Collocation case study
At the October 15 summit, James Kennedy, senior facility manager at Sacramento hosting facility RagingWire Enterprise Solutions, presented a case study of the measures taken at his facility. RagingWire currently has a single facility, with another one under construction and a third soon to break ground, according to Kennedy. In his presentation, entitled “Maximizing cooling efficiency in a concurrently maintainable and fault-tolerant data center,” Kennedy emphasized that every energy-efficiency measure he took had to meet RagingWire’s reliability and redundancy requirements.
He also emphasized that it was important for him to be able to make measurements dynamically, because as a hosting facility RagingWire consistently deals with customer move-ins as well as changes with existing customers. The company found a wireless sensor system from SynapSense fit its needs, particularly for improving its ability to monitor static pressure under the data floor.
RagingWire’s 200,000-square-foot facility has a four-foot raised floor served by 154, 30- and 40-ton computer room air handling units.

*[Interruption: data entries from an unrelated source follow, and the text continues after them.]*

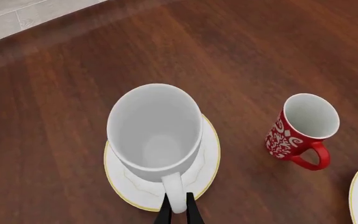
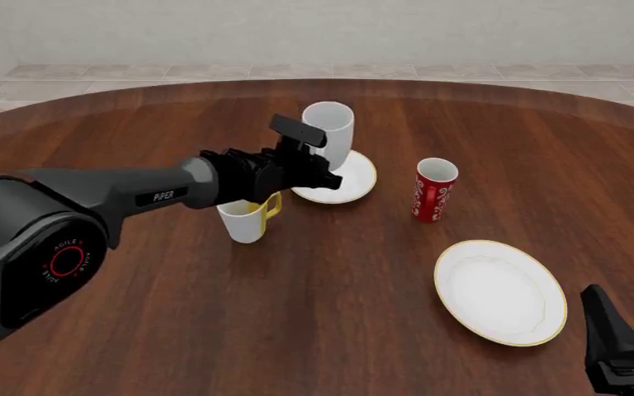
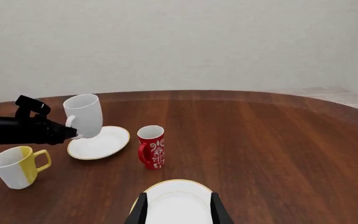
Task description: Put the white mug on the left plate.
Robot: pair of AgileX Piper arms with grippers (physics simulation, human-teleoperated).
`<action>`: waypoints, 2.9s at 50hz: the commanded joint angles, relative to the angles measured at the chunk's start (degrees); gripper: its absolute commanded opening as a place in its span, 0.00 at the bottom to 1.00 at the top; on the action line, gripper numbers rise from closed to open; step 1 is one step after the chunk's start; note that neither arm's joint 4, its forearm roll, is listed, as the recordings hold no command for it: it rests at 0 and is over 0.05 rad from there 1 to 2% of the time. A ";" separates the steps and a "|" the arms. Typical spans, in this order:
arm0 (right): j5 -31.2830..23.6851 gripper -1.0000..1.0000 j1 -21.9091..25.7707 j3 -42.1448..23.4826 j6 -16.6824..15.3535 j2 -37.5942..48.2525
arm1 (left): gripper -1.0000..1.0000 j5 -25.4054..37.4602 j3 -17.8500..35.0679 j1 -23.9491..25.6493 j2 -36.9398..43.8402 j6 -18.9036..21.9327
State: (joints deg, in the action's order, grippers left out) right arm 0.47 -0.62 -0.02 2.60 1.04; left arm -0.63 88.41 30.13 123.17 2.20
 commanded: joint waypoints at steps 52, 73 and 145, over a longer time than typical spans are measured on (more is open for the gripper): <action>0.19 1.00 -0.14 -0.01 0.05 0.16 | 0.00 -0.71 0.99 0.37 3.66 -0.84; 0.02 1.00 -0.08 0.00 -0.06 -0.01 | 0.00 -0.70 1.23 0.20 3.89 -0.82; 0.10 1.00 -0.13 0.00 0.01 0.01 | 0.00 -1.00 1.45 0.21 5.80 -0.94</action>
State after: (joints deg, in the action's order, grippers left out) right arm 0.61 -0.68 -0.02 2.52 1.16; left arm -1.69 89.38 30.39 128.71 0.89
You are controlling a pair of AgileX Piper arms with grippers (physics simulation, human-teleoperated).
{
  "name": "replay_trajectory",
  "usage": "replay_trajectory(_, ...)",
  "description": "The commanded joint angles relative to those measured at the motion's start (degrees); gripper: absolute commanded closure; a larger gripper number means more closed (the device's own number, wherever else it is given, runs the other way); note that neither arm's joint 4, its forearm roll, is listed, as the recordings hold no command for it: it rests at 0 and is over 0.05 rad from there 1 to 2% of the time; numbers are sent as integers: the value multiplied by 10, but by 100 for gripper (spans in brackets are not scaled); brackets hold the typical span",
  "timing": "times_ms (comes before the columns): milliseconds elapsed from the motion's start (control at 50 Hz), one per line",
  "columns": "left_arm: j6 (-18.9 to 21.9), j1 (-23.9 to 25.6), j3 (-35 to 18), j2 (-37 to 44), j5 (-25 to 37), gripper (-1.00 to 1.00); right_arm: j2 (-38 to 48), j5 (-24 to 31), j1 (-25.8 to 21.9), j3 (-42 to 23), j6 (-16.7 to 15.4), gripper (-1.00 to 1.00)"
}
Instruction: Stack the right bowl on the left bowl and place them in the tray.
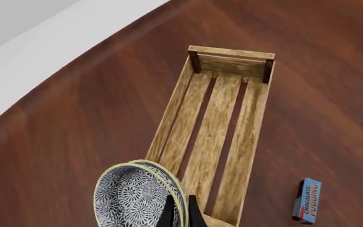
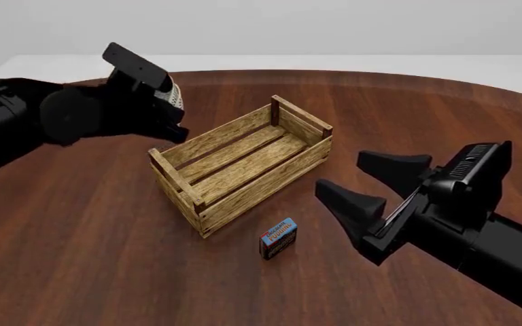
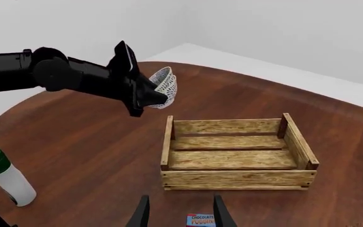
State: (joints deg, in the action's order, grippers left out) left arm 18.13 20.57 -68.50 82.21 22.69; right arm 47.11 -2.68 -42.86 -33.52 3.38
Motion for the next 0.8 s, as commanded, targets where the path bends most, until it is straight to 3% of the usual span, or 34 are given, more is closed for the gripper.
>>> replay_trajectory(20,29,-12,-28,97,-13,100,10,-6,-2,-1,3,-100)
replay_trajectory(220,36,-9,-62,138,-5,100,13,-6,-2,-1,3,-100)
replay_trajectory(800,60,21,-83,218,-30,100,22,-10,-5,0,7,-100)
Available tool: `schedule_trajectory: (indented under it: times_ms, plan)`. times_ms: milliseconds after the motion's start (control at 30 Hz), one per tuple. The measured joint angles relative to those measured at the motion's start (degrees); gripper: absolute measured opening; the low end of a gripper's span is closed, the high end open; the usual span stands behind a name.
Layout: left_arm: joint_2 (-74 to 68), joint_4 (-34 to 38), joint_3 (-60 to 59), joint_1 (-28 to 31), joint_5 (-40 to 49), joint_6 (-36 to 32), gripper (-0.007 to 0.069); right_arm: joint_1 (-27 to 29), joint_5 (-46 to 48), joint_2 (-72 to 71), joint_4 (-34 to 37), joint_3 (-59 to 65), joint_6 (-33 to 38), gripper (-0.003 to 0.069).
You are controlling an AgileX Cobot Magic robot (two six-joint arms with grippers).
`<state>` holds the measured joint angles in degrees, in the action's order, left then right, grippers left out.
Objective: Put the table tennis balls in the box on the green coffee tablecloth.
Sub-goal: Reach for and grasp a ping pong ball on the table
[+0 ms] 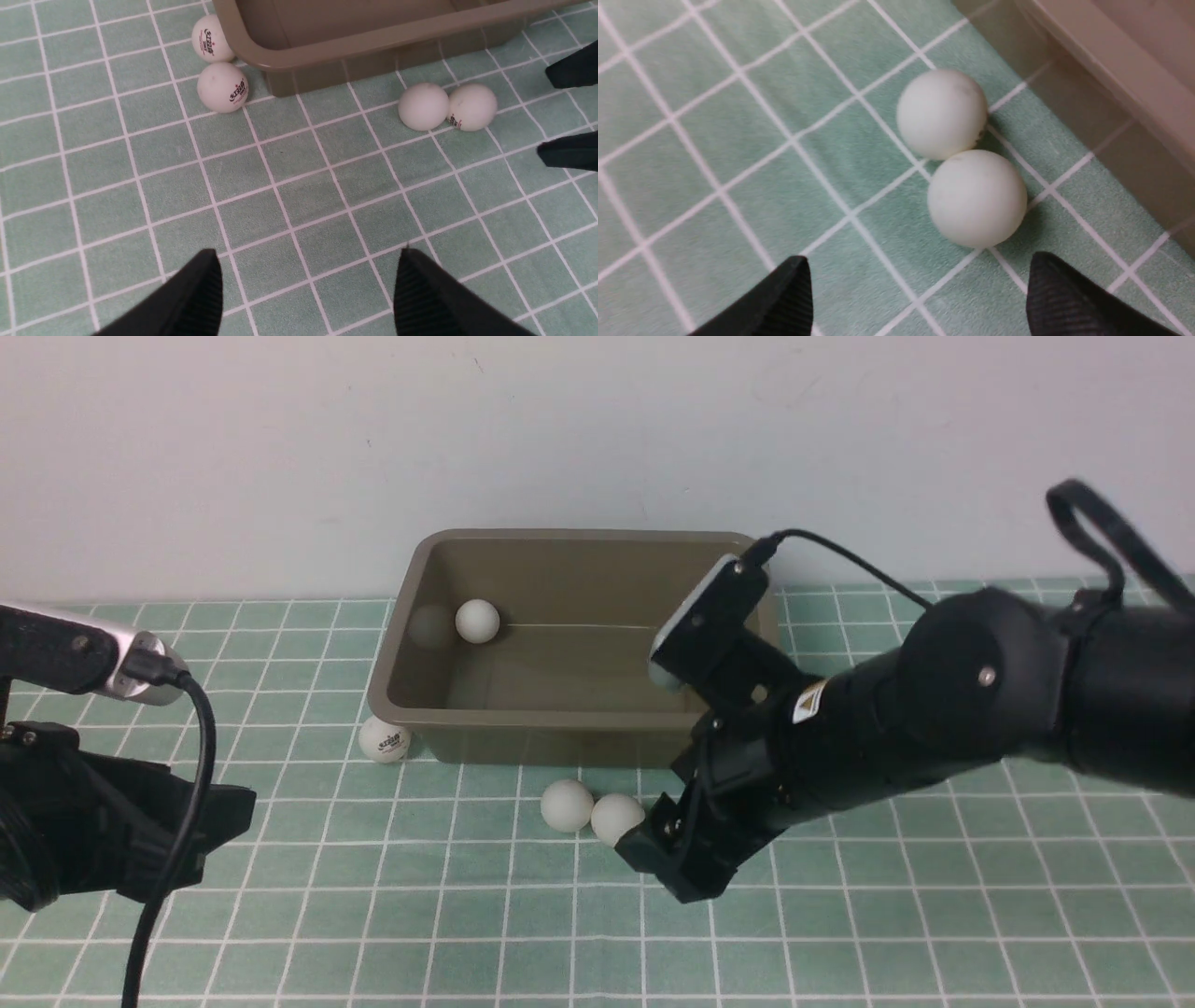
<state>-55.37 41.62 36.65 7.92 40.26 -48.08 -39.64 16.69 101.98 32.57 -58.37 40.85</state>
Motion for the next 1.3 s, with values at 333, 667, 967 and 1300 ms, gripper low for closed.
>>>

By incorporating such measures as sealing the data floor including power-distribution units and unnecessary holes, as well as the use of cold locks, RagingWire raised the average static pressure from 0.06 to 0.115 inches across the floor.
“Everyone should install monitoring,” Kennedy said during his presentation. “Seal the raised floor. Maintain static pressure under the floor,” he continued. “Once we sealed holes and equipment on the floor, we doubled our static pressure.”
The floor-sealing initiative meant changes not only in equipment and monitoring, but in personnel practices as well. As a hosting facility, RagingWire has many individuals working in its facility from time to time. “When electricians would go under the floor, they didn’t think twice about pulling up three, four, or five tiles,” Kennedy said. Such disruption of under-floor static pressure wreaks havoc on cooling efforts.
RagingWire also installed chimneys atop computer room air handlers. “We have 32-foot ceilings,” Kennedy explained. The chimneys raised the top of the air handlers from 6 feet to 12 feet, and raised the CRAC intake temperature by 5 degrees Fahrenheit. The SynapSense sensors played a role in this part of the project as well. “The wireless sensors are pretty easy to place in the roof,” Kennedy said. “We know what the thermodynamic layers look like, and have 12-foot versus 6-foot returns.
“The goal should always be getting as hot air as possible back to your CRACUs,” he concludes, and the wireless sensors helped RagingWire achieve that objective.
Berkeley Lab’s collaboration with SVLG and participation in the demonstration projects is funded by the California Energy Commission’s Public Interest Energy Research program. Berkeley Lab is a U.S. Department of Energy national laboratory. It conducts unclassified scientific research and is managed by the University of California for the Department of Energy Office of Science.